An hour and a half into Half a Sixpence, a horrifying word flashes on the screen: Intermission. Can it be that the spectator, already stupefied by an aimless plot, nameless characters and fameless songs, still has another hour or so to go? He does indeed. And what comes after the popcorn break turns out to be more of the same.
In Edwardian England, an orphan named Kipps (Tommy Steele) finds a little girl on his waif length (Julia Foster). Before their friendship can mature, he is sent to far away London as an apprentice to a scrofulous Shylock. Kipps owns nothing in life but a sixpence, which he splits with his girl; he will come back to her, he promises, as soon as he can. But when his grandfather dies and leaves him a fortune, he forgets his vow and falls for a wealthy, beautiful snob. Can Kipps really be such a cad? Of course not. In the end, he loses his loot and marries his lower-class true love, like the decent English workingman that everybody knew he always was.
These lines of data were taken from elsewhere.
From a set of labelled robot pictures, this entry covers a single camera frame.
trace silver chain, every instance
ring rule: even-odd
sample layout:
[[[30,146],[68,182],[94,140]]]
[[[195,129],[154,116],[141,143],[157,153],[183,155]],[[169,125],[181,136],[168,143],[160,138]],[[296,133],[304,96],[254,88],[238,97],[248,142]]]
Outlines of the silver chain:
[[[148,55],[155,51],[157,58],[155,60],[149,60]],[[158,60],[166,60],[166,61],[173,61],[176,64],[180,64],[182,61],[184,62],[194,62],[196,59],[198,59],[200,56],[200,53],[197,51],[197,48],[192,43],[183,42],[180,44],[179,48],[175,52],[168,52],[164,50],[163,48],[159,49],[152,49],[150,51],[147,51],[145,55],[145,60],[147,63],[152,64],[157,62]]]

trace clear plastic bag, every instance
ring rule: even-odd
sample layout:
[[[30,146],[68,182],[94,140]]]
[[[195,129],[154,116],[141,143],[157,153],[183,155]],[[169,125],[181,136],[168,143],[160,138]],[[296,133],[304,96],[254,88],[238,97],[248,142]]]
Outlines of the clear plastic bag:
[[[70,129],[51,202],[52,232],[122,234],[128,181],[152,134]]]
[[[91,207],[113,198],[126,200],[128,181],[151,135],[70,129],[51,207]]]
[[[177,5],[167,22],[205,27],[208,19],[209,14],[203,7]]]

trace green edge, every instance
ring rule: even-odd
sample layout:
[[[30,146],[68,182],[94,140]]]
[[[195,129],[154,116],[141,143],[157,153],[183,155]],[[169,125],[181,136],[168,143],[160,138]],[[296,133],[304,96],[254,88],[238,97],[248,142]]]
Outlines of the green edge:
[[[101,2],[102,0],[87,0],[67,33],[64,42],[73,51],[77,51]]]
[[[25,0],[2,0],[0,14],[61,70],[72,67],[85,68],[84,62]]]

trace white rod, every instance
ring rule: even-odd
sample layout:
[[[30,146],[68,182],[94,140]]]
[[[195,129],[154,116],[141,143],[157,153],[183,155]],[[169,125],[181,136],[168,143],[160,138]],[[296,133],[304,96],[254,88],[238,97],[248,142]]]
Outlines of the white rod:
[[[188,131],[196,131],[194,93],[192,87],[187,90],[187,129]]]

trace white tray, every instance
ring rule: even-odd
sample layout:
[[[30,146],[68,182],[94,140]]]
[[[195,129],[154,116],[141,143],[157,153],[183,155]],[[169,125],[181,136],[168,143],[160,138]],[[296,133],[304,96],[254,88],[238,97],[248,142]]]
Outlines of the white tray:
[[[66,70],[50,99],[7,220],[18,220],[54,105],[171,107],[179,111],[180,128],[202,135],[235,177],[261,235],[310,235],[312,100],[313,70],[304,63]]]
Despite his limitless Cockney verve and 2,000,000-candlepower smiles, Tommy Steele’s range is small, and the movie’s relentless series of overproduction numbers serve to reveal his limits. Of the cast of thousands,only Cyril Ritchard as a pauperized playwright and Grover Dale as Kipps’s clogging boyhood colleague come off well, largely because their appearancesare confined to a few key scenes.
Based on a vapid H. G. Wells story, Half a Sixpence was a modest triumph as a Broadway musical—short on substance but long on charm. On screen it is just long.